2. Selection Protocol

Aptamers are randomly selected from the database of 1013-1016 single-stranded DNA or RNA oligonucleotides using SELEX [11,18,19]. Figure 1a depicts the concept of in vitro selection of aptamers based on SELEX. Oligonucleotides in the SELEX library typically consist of 40~100 nucleotides, which harbor a random region in the middle and fixed sequences on both ends. Subsequently, the target-binding oligonucleotides are separated from the unbound ones. The bound DNA oligomers are then eluted and amplified by PCR. After several rounds of selection, the resulting DNA sequences (aptamers) with high affinity and specificity are enriched in the pool and sequenced. However, the selection protocol usually requires about 10–15 cycles which could take weeks to actualize the selection process [11,20]. In a bid to circumvent the duration of obtaining aptamers using SELEX, researchers have developed several modified versions of SELEX with mixed success.
Acoustophoresis technique was coupled with the traditional SELEX to obtain a prostate-specific antigen (7 PSA) binding aptamer [21]. This group applied next-generation sequencing (NGS) which helped in accelerating the identification of the screened ssDNA pool, and after the eight cycle of the acoustophoretic SELEX, a 7 PSA binding ssDNA aptamer was obtained and characterized with surface plasmon resonance (SPR) for affinity and specificity. The optimized PSA binding aptamer showed specific binding to PSA with a dissociation constant Kd of 0.7 nM. Recently, acoustophoretic-modified aptamer microbeads were employed for rapid separation and purification of Gram-negative bacteria (GN-B) with some additional washing steps [22] The microbeads with a pore size of 10 µm coated with aptamer had a high affinity for GN-B, and separation performance with high recovery rate (~98%), high purity (~99%) and high volume rate (500 µL/min) made this method an excellent choice in early diagnosis of bacterial infection [22].
Capillary electrophoresis–systematic evolution of ligands by exponential enrichment (CE–SELEX) is primarily an electrophoretic mobility technique used for ion separation, thus generating aptamers with a high specificity property and short selection rounds [23]. Yang and Bowser [24] applied the CE-SELEX method to select a catalytic DNA aptamer which resulted in high-nanomolar to low-micromolar dissociation constants after only three rounds of selection.
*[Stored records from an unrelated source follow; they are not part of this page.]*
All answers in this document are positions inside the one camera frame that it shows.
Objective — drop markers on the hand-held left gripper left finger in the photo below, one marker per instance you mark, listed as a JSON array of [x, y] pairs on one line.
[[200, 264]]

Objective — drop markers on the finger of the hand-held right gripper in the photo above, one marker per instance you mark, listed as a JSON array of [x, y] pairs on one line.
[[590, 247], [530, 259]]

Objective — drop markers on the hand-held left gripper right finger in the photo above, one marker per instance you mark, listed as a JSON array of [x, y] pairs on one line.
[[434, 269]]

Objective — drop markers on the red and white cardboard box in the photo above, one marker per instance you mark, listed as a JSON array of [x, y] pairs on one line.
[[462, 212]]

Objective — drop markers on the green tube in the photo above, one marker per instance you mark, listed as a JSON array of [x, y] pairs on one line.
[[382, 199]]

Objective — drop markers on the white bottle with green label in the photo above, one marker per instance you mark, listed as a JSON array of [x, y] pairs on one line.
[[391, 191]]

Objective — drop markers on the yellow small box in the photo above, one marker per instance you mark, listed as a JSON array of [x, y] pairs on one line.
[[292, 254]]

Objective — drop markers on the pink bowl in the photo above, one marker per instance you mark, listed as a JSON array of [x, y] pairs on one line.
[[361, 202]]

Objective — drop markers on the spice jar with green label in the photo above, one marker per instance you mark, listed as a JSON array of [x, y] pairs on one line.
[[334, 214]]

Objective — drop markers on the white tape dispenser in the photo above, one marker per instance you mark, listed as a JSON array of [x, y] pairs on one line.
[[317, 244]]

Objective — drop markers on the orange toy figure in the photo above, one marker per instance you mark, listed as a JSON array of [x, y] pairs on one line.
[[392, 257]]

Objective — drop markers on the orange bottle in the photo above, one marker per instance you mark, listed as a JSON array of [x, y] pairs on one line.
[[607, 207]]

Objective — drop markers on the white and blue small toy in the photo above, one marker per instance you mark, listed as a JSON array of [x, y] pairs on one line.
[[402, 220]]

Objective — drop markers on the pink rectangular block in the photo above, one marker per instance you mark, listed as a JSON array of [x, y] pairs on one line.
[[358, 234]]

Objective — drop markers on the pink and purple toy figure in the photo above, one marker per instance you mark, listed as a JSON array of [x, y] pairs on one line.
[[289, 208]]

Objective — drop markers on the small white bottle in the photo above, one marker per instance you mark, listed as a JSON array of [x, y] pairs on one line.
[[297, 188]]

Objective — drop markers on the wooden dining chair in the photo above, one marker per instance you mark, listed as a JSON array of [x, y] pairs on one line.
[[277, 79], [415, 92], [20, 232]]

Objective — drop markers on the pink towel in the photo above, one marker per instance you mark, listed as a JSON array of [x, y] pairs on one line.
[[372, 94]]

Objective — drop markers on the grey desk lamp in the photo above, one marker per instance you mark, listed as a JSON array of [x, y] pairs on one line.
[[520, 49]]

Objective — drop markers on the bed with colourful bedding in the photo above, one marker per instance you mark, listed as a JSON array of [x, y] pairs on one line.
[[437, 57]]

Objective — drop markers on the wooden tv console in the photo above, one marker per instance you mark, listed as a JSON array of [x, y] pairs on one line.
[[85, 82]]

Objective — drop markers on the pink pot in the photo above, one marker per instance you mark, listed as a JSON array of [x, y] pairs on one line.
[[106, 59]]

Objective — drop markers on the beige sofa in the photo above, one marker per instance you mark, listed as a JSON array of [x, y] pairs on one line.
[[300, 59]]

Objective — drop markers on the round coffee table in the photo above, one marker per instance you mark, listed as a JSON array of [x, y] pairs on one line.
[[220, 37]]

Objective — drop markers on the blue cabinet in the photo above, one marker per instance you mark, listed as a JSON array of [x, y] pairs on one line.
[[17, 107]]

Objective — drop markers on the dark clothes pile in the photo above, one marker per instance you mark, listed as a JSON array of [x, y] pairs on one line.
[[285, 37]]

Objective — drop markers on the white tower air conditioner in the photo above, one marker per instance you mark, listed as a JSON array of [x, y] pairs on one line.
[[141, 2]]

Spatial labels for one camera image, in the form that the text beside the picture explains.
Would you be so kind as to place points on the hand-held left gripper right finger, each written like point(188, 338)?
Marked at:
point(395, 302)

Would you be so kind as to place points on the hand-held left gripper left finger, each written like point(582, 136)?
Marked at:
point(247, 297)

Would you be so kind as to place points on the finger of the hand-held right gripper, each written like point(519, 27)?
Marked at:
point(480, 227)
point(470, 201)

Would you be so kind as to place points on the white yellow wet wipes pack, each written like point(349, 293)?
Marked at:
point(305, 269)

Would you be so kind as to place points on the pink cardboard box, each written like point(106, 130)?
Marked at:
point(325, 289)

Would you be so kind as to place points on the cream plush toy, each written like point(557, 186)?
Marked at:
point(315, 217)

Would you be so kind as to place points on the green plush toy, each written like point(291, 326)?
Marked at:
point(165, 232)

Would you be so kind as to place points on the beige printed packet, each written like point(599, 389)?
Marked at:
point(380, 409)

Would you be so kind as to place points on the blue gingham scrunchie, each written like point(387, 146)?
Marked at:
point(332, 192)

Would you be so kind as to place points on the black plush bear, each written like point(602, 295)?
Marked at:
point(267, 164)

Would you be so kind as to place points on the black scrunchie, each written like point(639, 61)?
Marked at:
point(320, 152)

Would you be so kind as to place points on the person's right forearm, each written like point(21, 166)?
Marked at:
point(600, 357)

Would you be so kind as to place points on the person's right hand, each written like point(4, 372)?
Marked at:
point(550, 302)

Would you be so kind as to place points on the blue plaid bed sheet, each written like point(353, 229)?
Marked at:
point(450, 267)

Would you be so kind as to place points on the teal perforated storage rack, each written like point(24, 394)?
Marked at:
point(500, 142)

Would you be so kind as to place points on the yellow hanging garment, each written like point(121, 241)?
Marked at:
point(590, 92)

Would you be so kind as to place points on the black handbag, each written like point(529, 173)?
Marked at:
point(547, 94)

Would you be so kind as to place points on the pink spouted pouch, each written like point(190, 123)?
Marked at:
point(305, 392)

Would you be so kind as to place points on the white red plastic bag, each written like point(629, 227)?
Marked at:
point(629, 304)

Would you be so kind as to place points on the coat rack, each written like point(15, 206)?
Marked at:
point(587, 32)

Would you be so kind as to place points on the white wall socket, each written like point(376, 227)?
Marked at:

The aptamer was selective towards a small-molecule target, N-methyl mesoporphyrin (NMM), with a molecular weight of only 580 g/mol. An improved CE-SELEX, fractional collection approach in CE-SELEX (FCE-SELEX) was developed by Zhang’s group [25]. Their approach integrated fraction collection with a facile oil seal method thus eliminating contamination, and this resulted in a single round selection of amplified DNA–target complex, a streptavidin-binding aptamer (SBA).
Non-suitability and affinity of CE-SELEX for small molecules led to the development of Cell-SELEX which utilizes live cells during the aptamer selection protocol. In a recent study, a whole living cell was utilized as a target in Cell-SELEX selection, yielding aptamers selected from membrane proteins in their indigenous configuration. More so, the technique provides a protocol to purify and identify diagnostic cell-surface biomarkers [26]. However, this process is limited by high selection rounds (~15 rounds) and the occurrence of non-specific interactions. In a bid to reduce the selection round and non-specificity, Ray and White [27] devised a method where an additional selection pressure was applied with RNAse to isolate surface-binding aptamers thus aiding selection of cell-internalizing aptamers. After seven rounds of Cell-SELEX against human pancreatic cancer cell lines (MiaPaCa-2), the selected pool of RNAs sequence were not specific for MiaPaCa-2 due to the formation of a structural motif that binds strongly to the selected aptamer sequence. The authors proposed removal of the structural motif sequence during Cell-SELEX in order to improve specific binding of aptamers to their target molecules (cells).
Several other modified SELEX developed since 2015 to date are also presented in Table 1.

3. Nanomaterials Based Aptamer Sensors as Diagnostic Tool

Aptamers are chemically derived single strands of either DNA or RNA oligonucleotides that can be conjugated with various types of nanomaterials to produce POC aptasensors capable of detecting small molecules or biomarkers. In the conjugated device, the aptamer serves as a highly sensitive and selective recognition element while nanomaterials present high surface area and excellent optical, electrical and electrochemical properties rendering them as suitable and highly sensitive transducers [32,33]. The signals generated via the binding of small molecules by the aptasensors can be optical, colorimetric, electrochemical, fluorescence, surface-enhanced Raman spectroscopy/scattering (SERS), surface plasmon resonance (SPR) signals [34,35] and these types of signals are sometimes dependent on the nature and properties of the adjunct nanomaterials. Figure 1b presents selected nanomaterials as transducers which are dependent on detection signal type. Current research on application of nanomaterials as transducers in aptasensors and their dependency on types of detection signal will be the focus of the next chapter and a summary is provided in Table 2.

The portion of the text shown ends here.